Free Swag and the Rule of Reciprocity
Say no to free samples
The scene is common enough. You’re at the Dew Games or Movie Premiere X, and MonsterBull’s in the corner handing out free cans of carbonated liver poison while the emcee throws out free swag—T-shirts, hats, coozies, lanyards, sticker packs, or whatever the petroleum-based product of the day happens to be. While kids climbing over each other to claim an ugly polyester balaclava seems innocent enough, there’s some more sinister psychology at work.

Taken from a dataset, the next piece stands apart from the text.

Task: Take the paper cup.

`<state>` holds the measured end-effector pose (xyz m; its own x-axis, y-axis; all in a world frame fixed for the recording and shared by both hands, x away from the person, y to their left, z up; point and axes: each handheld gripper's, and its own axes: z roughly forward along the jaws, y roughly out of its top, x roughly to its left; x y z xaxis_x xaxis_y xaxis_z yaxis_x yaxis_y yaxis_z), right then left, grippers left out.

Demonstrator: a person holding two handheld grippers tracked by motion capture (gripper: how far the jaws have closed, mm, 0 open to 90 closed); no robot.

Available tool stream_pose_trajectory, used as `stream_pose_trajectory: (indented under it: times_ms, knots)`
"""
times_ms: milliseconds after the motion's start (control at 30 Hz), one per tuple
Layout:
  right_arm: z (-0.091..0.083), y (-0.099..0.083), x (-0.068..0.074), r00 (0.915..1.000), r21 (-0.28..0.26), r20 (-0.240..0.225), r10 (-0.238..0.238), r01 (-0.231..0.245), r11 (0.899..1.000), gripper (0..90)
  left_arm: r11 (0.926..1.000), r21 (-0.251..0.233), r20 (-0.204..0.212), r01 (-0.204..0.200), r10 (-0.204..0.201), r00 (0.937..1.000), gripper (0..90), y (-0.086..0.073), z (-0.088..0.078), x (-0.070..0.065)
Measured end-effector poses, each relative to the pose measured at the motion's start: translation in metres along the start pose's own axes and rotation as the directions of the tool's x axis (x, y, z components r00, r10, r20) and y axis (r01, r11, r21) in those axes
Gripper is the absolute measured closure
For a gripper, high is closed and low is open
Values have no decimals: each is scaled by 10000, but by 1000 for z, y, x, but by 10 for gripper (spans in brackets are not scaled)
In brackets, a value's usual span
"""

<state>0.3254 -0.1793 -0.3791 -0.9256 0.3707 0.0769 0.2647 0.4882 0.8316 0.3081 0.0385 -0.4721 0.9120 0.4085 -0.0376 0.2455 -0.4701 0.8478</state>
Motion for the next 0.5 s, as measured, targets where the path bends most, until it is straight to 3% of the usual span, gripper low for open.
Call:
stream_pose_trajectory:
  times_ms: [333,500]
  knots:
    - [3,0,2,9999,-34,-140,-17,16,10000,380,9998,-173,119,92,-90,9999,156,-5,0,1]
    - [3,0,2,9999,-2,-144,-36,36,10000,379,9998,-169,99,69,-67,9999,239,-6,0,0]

The rule of reciprocity runs deep. Parents teach their children that when they receive something, they are obligated to repay that debt. It’s a simple concept of give and take, and one that works in surprising ways. Behavorial scientists have found that if a waiter leaves a mint with the bill, diners will tip up to 23 percent more. BYU Sociology professor Phil Kunz sent Christmas cards to 578 strangers he had never met, and received 117 in reply, some several pages long and with attached photos of family members.
The Hare Krishna employed this brilliantly in their fundraising by offering a red flower to people in airports before asking for a donation. They found that the tactic doubled donations even though many who donated did so begrudgingly. That’s another important facet of the rule of reciprocity—that the return action often outweighs the initial gift. What also influences the receiver’s actions is the personalization of the gift and the element of surprise. So when in the course of casual conversation the rep from Brand X says “Hey, man, you’re pretty ugly. Wanna hide that mug behind a Brand X facemask?”, both the spontaneity and the thoughtful giving of the freebie both pull the response trigger that much harder.
So how does this play out in the ski community? Is Full Tilt so sophisticated and soulless in their marketing that they know by giving you a beanie you’re going to scrimp to buy some $600 boots, just to simply rid yourself of the agonizing emotional burden of a debt owed? It’s hard to think so, but then again, the wheels that are turning to create such a sequence are by and large subconscious.
The fall movie premiere is a classic case study. Every presentation of a new film demands the all-important free schwag toss, where athletes from the film or Frankie Alisuag throw the cheapest possible logo tees and last year’s Flexfit hats into the crowd of hands, bodies heaving over the fixed seats, teens jumping in the air so they can snag that free lanyard out of the air before t-boning themselves on the armrest three rows down. Next time you find yourself in this situation—the emcee winding up a shitty skier pitch of a Brand X Whateveritis, your legs subconsciously preparing to launch you into the air for the catch—take a mental cigarette break. Preferably an Inception-style one, so that the two seconds between the toss and catch allows you a solid fifteen minutes to think it over. Do I really need that logo’ed 90/10 polyester balaclava for my kit this year? More importantly, am I okay with dropping a few hundo on Brand X’s skis/boots/outerwear just to rid myself of the overbearing guilt of a favor owed? Giving yourself a second to think over the implications of your actions in the context of reciprocity might make you second-guess that product toss snatch or free hand-out.
The truly disciplined, however, can go ahead and enjoy their free gift, knowing it’s only an evil marketing ploy after all. Parents are probably just better off duct-taping their kids to the seat, and maybe giving them an unanticipated gift of some Junior Mints. Maybe they’ll feel obligated to shut up in return.